Problem description:
The answer must be the full listing, reproduced without any change.

Record set:
····················

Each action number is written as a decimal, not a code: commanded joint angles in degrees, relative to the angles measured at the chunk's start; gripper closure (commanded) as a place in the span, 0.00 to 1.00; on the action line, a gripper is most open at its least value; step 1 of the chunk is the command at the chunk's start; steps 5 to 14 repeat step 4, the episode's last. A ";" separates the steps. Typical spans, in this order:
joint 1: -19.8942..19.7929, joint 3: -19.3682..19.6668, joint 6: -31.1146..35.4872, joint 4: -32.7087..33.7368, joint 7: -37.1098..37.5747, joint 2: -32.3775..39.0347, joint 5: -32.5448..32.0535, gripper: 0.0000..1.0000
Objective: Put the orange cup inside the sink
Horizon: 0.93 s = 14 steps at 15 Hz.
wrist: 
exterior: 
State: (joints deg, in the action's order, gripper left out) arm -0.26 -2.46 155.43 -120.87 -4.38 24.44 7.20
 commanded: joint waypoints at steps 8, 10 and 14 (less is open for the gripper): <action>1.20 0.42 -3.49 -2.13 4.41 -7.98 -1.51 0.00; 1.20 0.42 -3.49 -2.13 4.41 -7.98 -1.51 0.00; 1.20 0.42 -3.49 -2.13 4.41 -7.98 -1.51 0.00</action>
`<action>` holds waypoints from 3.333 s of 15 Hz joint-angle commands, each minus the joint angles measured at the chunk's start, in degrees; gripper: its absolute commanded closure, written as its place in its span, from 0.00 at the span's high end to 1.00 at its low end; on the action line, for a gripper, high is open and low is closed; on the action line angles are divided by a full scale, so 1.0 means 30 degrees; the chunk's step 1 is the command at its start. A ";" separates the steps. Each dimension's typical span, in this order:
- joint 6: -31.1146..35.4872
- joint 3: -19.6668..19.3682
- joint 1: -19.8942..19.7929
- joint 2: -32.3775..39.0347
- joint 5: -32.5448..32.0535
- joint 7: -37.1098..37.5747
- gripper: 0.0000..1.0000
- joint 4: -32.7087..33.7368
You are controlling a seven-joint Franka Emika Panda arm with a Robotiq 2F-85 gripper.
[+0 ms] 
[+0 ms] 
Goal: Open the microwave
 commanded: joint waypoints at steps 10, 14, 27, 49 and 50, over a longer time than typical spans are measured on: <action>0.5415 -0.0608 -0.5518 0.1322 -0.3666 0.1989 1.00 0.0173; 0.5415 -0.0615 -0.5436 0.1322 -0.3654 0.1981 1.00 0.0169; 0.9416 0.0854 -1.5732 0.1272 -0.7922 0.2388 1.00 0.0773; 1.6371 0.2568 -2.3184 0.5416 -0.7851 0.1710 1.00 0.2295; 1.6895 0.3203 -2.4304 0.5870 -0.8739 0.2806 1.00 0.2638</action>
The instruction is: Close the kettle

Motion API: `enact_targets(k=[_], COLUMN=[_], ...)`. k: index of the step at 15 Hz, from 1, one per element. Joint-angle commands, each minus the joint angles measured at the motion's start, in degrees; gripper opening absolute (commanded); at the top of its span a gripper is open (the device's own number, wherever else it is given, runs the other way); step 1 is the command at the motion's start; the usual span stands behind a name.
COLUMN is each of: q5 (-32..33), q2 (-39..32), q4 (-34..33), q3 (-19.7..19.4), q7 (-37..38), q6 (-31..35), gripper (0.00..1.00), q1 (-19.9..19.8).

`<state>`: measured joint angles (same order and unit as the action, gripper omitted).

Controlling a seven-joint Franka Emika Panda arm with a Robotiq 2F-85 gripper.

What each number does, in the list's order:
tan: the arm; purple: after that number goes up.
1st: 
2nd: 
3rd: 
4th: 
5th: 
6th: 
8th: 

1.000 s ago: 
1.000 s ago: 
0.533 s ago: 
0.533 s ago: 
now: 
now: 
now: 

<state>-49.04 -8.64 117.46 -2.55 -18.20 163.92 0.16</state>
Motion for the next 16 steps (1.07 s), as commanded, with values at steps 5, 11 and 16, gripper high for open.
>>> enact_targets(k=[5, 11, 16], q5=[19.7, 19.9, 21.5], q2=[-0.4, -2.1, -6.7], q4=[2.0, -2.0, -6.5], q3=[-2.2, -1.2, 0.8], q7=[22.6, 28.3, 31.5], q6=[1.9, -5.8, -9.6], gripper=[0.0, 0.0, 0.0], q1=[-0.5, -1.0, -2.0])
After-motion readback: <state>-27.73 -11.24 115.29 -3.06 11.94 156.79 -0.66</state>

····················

Written solution:
Each action number is written as a decimal, not a code: commanded joint angles in degrees, relative to the angles measured at the chunk's start; gripper closure (commanded) as a place in the span, 0.00 to 1.00; on the action line, a gripper is most open at its least value; step 1 of the chunk is the command at the chunk's start; steps 5 to 14 repeat step 4, the episode's last. A ";" separates the steps. Typical spans, in this order:
joint 1: -19.8942..19.7929, joint 3: -19.3682..19.6668, joint 6: -31.1146..35.4872, joint 4: -32.7087..33.7368, joint 7: -37.1098..37.5747, joint 2: -32.3775..39.0347, joint 5: -32.5448..32.0535, gripper: 0.0000..1.0000
Objective: Put the orange cup inside the sink
Horizon: 0.93 s = 14 steps at 15 Hz.
wrist: 
exterior: 
State: (joints deg, in the action's order, gripper left out) arm -0.26 -2.46 155.43 -120.87 -4.38 24.44 7.20
 commanded: joint waypoints at steps 8, 10 and 14 (less is open for the gripper): <action>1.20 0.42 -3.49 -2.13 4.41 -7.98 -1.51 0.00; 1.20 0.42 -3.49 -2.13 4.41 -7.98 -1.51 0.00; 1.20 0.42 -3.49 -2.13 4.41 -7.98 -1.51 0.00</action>
`<action>` holds waypoints from 3.333 s of 15 Hz joint-angle commands, each minus the joint angles measured at the chunk's start, in degrees; gripper: its absolute commanded closure, written as its place in its span, from 0.00 at the span's high end to 1.00 at its low end; on the action line, for a gripper, high is open and low is closed; on the action line angles are divided by a full scale, so 1.0 means 30 degrees; the chunk's step 1 is the command at its start. A ";" separates the steps. Each dimension's typical span, in this order:
- joint 6: -31.1146..35.4872
- joint 3: -19.6668..19.3682
- joint 1: -19.8942..19.7929
- joint 2: -32.3775..39.0347
- joint 5: -32.5448..32.0535
- joint 7: -37.1098..37.5747
- gripper: 0.0000..1.0000
- joint 4: -32.7087..33.7368
You are controlling a seven-joint Franka Emika Panda arm with a Robotiq 2F-85 gripper.
[+0 ms] 
[+0 ms] 
Goal: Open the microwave
 commanded: joint waypoints at steps 10, 14, 27, 49 and 50, over a longer time than typical spans are measured on: <action>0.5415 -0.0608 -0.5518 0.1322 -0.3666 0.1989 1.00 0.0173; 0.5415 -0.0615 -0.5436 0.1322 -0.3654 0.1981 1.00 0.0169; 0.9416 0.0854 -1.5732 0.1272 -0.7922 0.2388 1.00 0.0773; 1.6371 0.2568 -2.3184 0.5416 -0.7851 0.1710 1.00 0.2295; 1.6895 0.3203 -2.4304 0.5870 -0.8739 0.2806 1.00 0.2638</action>
The instruction is: Close the kettle

Motion API: `enact_targets(k=[_], COLUMN=[_], ...)`. k: index of the step at 15 Hz, from 1, one per element. Joint-angle commands, each minus the joint angles measured at the motion's start, in degrees; gripper opening absolute (commanded); at the top of its span a gripper is open (the device's own number, wherever else it is given, runs the other way); step 1 is the command at the motion's start; the usual span stands behind a name.
COLUMN is each of: q5 (-32..33), q2 (-39..32), q4 (-34..33), q3 (-19.7..19.4), q7 (-37..38), q6 (-31..35), gripper (0.00..1.00), q1 (-19.9..19.8).

`<state>`: measured joint angles (same order and unit as the action, gripper omitted).

Controlling a seven-joint Franka Emika Panda arm with a Robotiq 2F-85 gripper.

What each number does, in the list's order:
tan: the arm; purple: after that number goes up.
1st: 
2nd: 
3rd: 
4th: 
5th: 
6th: 
8th: 

1.000 s ago: 
1.000 s ago: 
0.533 s ago: 
0.533 s ago: 
now: 
now: 
now: 

<state>-49.04 -8.64 117.46 -2.55 -18.20 163.92 0.16</state>
Motion for the next 16 steps (1.07 s), as commanded, with values at steps 5, 11 and 16, gripper high for open.
>>> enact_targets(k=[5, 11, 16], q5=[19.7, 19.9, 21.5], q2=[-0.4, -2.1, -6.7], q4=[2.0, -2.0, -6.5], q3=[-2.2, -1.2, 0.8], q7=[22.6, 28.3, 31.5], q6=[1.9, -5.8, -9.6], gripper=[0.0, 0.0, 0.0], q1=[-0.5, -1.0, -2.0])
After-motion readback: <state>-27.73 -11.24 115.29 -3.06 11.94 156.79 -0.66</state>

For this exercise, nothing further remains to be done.